Task ▸ Print, exactly as they stand, the lines from the start of the listing to the line containing "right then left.", inclusive.

Information shown ▸
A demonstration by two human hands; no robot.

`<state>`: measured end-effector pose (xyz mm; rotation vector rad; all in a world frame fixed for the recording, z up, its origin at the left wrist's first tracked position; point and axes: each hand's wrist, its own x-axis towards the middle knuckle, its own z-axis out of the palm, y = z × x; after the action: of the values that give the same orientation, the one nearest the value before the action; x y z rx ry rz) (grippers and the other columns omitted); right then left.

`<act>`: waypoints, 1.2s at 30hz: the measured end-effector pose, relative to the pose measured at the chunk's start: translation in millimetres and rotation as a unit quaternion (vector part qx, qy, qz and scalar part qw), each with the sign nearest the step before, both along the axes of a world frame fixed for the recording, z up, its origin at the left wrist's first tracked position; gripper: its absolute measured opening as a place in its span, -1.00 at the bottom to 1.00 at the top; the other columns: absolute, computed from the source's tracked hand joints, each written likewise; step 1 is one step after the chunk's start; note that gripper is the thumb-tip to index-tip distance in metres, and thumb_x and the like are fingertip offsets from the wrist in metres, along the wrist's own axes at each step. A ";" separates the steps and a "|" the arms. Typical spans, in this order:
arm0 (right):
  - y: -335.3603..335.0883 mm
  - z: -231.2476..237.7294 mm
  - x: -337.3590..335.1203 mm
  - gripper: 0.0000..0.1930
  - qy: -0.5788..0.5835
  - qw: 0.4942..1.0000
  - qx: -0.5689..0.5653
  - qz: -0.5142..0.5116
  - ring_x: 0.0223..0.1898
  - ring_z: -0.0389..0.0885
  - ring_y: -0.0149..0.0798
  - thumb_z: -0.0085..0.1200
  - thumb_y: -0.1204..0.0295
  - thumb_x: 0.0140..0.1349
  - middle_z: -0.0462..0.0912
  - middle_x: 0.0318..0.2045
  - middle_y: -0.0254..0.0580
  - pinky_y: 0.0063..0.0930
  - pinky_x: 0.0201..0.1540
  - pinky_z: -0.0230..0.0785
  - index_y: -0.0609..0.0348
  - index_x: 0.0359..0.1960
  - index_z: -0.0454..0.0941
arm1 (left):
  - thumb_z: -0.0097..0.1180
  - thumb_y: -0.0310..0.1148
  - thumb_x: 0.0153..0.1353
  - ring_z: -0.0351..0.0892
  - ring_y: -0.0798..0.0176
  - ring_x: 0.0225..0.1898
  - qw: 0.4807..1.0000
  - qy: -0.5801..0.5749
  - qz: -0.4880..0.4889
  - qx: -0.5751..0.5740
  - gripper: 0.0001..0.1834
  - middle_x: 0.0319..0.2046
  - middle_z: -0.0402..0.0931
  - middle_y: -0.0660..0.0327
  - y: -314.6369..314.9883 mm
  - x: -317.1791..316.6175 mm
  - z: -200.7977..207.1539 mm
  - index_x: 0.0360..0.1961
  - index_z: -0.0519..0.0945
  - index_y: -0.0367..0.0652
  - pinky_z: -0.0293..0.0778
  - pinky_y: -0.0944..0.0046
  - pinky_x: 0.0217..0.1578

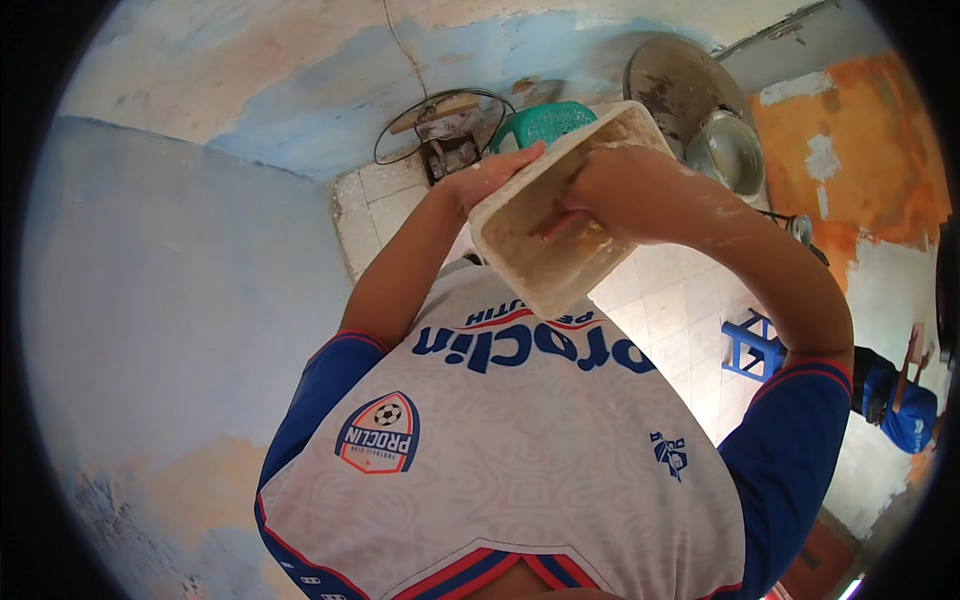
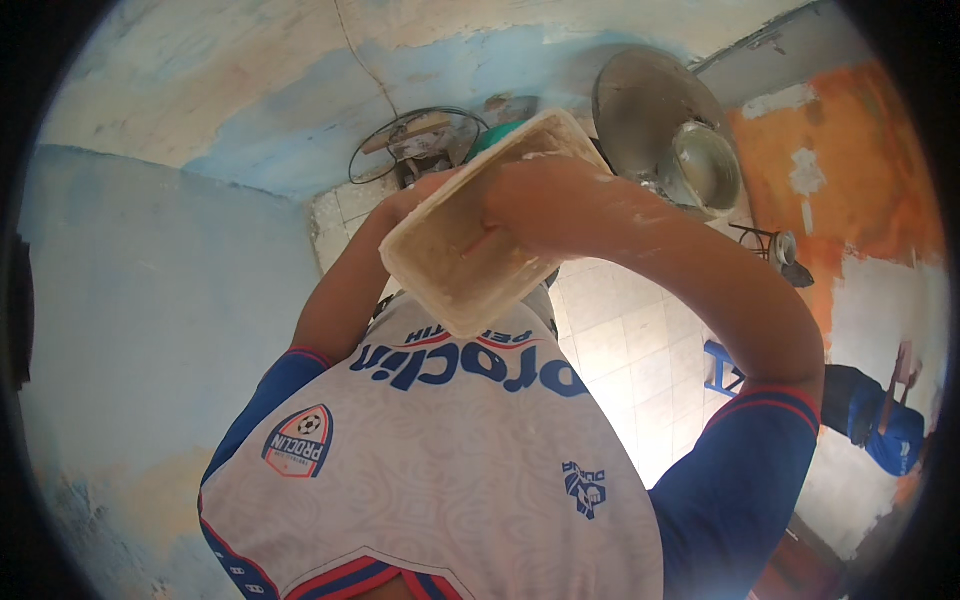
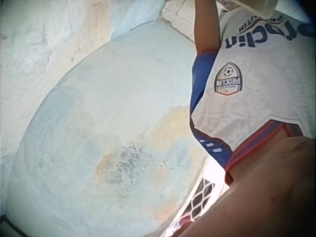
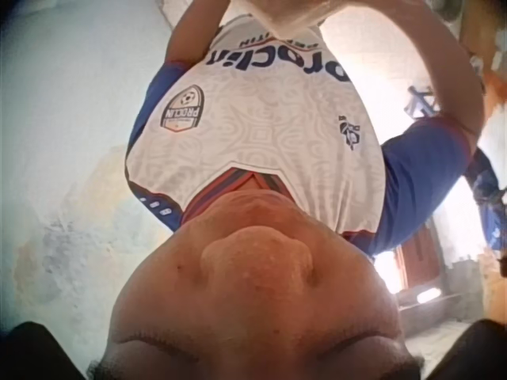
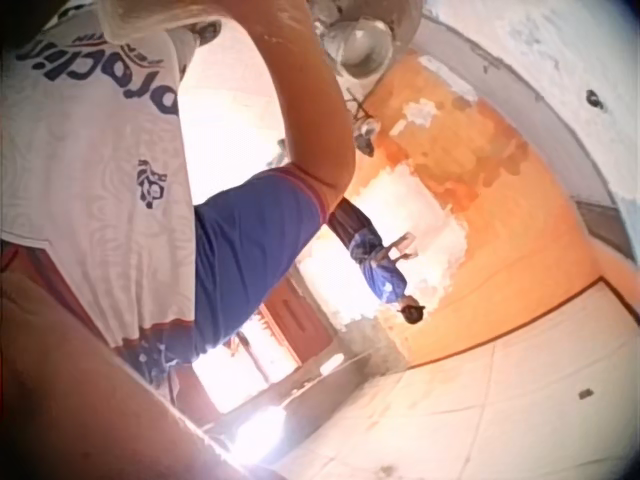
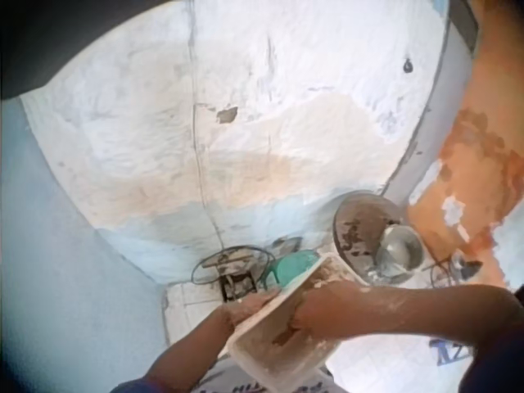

Answer to this task ▸
A demonstration by two human hands; no robot.

`<state>`: measured end-effector pose (xyz mm; rotation vector rad; all in a world frame fixed for the recording, z up, its origin at the left wrist's first tracked position; point and axes: each hand's wrist, its own x-axis towards the middle knuckle, its own z-axis out of the palm, y = z × x; after the action: of the values that give the same orientation, the one nearest the value before the action; x y z rx ry rz) (grippers and the other columns omitted); right then left.

This exercise is now done.